ACA vs CAT: Frequently Asked Questions
10 questions · data-driven answers · updated daily
01Is ACA or CAT a better buy right now?
For growth investors, Arcosa, Inc.
(ACA) is the stronger pick with 12. 2% revenue growth year-over-year, versus 4. 3% for Caterpillar Inc. (CAT). Arcosa, Inc. (ACA) offers the better valuation at 29. 3x trailing P/E (29. 1x forward), making it the more compelling value choice. Analysts rate Arcosa, Inc. (ACA) a "Buy" — based on 8 analyst ratings — the highest consensus in this comparison. The "better buy" depends entirely on your goals: growth investors should weight revenue trajectory, value investors should weight P/E and PEG, and income investors should weight dividend yield and streak.
02Which has the better valuation — ACA or CAT?
On trailing P/E, Arcosa, Inc.
(ACA) is the cheapest at 29. 3x versus Caterpillar Inc. at 47. 2x. On forward P/E, Arcosa, Inc. is actually cheaper at 29. 1x. The PEG ratio (P/E divided by earnings growth rate) is the most growth-adjusted single valuation metric: Caterpillar Inc. wins at 1. 29x versus Arcosa, Inc. 's 2. 05x — a reasonable growth-adjusted valuation.
03Which is the better long-term investment — ACA or CAT?
Over the past 5 years, Caterpillar Inc.
(CAT) delivered a total return of +273. 6%, compared to +100. 9% for Arcosa, Inc. (ACA). Over 10 years, the gap is even starker: CAT returned +1219% versus ACA's +509. 7%. Past returns do not guarantee future results, and the stock with the higher historical return may already have its best growth priced in.
04Which is safer — ACA or CAT?
By beta (market sensitivity over 5 years), Arcosa, Inc.
(ACA) is the lower-risk stock at 1. 42β versus Caterpillar Inc. 's 1. 58β — meaning CAT is approximately 11% more volatile than ACA relative to the S&P 500. On balance sheet safety, Arcosa, Inc. (ACA) carries a lower debt/equity ratio of 58% versus 2% for Caterpillar Inc. — giving it more financial flexibility in a downturn.
05Which is growing faster — ACA or CAT?
By revenue growth (latest reported year), Arcosa, Inc.
(ACA) is pulling ahead at 12. 2% versus 4. 3% for Caterpillar Inc. (CAT). On earnings-per-share growth, the picture is similar: Arcosa, Inc. grew EPS 122. 0% year-over-year, compared to -14. 6% for Caterpillar Inc.. Over a 3-year CAGR, ACA leads at 8. 7% annualised revenue growth. Higher growth typically commands a higher valuation multiple — check whether the premium P/E or P/S is justified by the growth rate using the PEG ratio.
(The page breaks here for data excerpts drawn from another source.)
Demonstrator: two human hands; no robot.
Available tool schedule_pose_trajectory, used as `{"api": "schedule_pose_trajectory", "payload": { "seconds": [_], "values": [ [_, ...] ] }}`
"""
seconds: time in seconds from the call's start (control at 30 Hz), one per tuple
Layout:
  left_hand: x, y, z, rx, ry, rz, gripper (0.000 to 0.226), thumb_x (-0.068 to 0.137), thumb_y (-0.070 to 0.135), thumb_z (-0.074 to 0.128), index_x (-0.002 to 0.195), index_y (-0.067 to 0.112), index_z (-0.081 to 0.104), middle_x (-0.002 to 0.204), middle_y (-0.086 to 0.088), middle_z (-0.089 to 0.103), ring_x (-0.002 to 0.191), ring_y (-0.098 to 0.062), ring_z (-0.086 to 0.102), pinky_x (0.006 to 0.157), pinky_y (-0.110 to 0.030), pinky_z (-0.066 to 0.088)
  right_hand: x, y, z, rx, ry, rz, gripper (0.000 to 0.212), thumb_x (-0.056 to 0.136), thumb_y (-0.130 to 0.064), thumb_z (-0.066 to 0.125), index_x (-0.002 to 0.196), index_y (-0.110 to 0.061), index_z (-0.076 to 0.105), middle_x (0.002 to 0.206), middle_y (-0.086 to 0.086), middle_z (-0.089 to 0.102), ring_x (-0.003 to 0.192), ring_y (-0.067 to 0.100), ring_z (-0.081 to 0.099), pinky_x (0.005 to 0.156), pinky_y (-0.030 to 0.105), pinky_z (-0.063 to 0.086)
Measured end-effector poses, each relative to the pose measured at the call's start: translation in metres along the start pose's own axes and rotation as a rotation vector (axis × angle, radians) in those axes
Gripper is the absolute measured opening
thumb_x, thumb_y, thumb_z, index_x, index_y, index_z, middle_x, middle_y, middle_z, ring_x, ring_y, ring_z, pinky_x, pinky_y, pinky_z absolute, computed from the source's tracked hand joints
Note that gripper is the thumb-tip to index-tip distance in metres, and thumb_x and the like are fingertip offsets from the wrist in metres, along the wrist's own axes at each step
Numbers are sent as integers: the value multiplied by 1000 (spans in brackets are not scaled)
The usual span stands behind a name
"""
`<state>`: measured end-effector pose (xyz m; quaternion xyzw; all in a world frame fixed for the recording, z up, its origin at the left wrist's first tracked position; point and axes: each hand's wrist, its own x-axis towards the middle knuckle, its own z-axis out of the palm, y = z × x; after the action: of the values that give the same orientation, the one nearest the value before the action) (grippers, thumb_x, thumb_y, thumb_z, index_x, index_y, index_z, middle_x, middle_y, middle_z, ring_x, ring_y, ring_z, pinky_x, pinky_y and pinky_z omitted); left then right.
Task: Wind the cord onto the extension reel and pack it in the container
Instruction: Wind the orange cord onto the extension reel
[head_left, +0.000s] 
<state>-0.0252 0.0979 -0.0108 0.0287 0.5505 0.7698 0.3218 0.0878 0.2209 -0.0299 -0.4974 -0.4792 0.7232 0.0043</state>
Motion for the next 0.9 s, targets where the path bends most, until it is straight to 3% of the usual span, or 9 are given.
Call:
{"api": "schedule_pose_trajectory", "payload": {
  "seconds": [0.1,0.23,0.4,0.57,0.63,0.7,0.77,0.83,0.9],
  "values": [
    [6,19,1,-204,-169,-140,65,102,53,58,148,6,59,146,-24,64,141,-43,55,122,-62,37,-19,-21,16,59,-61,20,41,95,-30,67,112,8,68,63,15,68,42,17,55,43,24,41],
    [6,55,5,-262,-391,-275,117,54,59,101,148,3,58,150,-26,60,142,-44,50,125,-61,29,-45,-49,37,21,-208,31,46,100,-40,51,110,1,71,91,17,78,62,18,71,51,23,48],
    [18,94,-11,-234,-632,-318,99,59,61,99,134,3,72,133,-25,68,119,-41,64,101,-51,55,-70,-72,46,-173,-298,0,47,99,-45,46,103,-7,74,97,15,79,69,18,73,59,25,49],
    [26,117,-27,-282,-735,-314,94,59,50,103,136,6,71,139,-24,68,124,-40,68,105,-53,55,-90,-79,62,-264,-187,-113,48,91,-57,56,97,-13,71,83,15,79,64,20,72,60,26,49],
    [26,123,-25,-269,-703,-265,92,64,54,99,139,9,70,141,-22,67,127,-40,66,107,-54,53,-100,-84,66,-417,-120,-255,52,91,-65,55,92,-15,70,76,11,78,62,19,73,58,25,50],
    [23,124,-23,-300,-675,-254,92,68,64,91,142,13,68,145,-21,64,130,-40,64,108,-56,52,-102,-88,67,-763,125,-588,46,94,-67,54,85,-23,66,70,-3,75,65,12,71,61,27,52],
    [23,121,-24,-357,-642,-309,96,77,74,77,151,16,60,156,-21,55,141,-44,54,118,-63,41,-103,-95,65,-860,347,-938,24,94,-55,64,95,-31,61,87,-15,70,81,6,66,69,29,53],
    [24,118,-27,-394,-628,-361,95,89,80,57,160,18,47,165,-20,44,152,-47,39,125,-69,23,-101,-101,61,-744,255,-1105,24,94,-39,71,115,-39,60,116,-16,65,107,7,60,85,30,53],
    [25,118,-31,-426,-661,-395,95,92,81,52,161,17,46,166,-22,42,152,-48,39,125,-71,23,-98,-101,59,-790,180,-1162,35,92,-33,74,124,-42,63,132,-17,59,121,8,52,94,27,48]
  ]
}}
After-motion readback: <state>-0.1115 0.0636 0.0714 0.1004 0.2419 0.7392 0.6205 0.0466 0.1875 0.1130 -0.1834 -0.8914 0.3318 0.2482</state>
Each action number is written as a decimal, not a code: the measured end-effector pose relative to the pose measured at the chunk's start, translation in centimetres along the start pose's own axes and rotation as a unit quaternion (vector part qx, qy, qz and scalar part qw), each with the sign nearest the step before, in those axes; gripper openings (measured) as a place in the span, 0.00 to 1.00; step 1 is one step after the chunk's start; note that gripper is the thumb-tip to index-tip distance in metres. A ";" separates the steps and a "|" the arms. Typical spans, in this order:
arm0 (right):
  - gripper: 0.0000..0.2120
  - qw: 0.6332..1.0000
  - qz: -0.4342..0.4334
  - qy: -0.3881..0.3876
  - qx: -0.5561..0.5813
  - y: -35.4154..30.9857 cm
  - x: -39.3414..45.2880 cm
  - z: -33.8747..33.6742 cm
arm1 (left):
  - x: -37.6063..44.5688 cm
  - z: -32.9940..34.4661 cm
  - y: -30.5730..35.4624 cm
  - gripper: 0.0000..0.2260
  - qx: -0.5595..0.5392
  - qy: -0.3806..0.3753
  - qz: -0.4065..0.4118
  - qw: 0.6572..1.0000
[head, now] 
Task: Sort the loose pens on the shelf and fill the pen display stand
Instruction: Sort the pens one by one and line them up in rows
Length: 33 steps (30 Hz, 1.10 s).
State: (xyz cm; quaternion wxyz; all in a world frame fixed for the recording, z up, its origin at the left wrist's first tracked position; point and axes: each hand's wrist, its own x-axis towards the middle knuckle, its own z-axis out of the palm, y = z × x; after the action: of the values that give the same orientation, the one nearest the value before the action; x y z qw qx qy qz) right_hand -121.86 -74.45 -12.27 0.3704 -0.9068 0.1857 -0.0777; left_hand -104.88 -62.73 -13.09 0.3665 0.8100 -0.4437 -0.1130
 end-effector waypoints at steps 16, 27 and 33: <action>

06Which has better profit margins — ACA or CAT?
Caterpillar Inc.
(CAT) is the more profitable company, earning 13. 1% net margin versus 7. 2% for Arcosa, Inc. — meaning it keeps 13. 1% of every revenue dollar as bottom-line profit. Operating margin tells a similar story: CAT leads at 16. 6% versus 11. 8% for ACA. At the gross margin level — before operating expenses — CAT leads at 32. 3%, reflecting greater pricing power or product mix advantage. Stronger margins indicate durable pricing power, lower cost of revenue, or higher mix of software/services. They are one of the clearest signs of business quality.
07Is ACA or CAT more undervalued right now?
The PEG ratio (forward P/E divided by expected earnings growth rate) is the most precise measure of undervaluation relative to growth potential.
By this metric, Caterpillar Inc. (CAT) is the more undervalued stock at a PEG of 1. 29x versus Arcosa, Inc. 's 2. 05x. A PEG below 1. 5 suggests fair-to-attractive pricing relative to expected growth. On forward earnings alone, Arcosa, Inc. (ACA) trades at 29. 1x forward P/E versus 36. 2x for Caterpillar Inc. — 7. 1x cheaper on a one-year earnings basis. Analyst consensus price targets imply the most upside for ACA: 12. 8% to $140. 00.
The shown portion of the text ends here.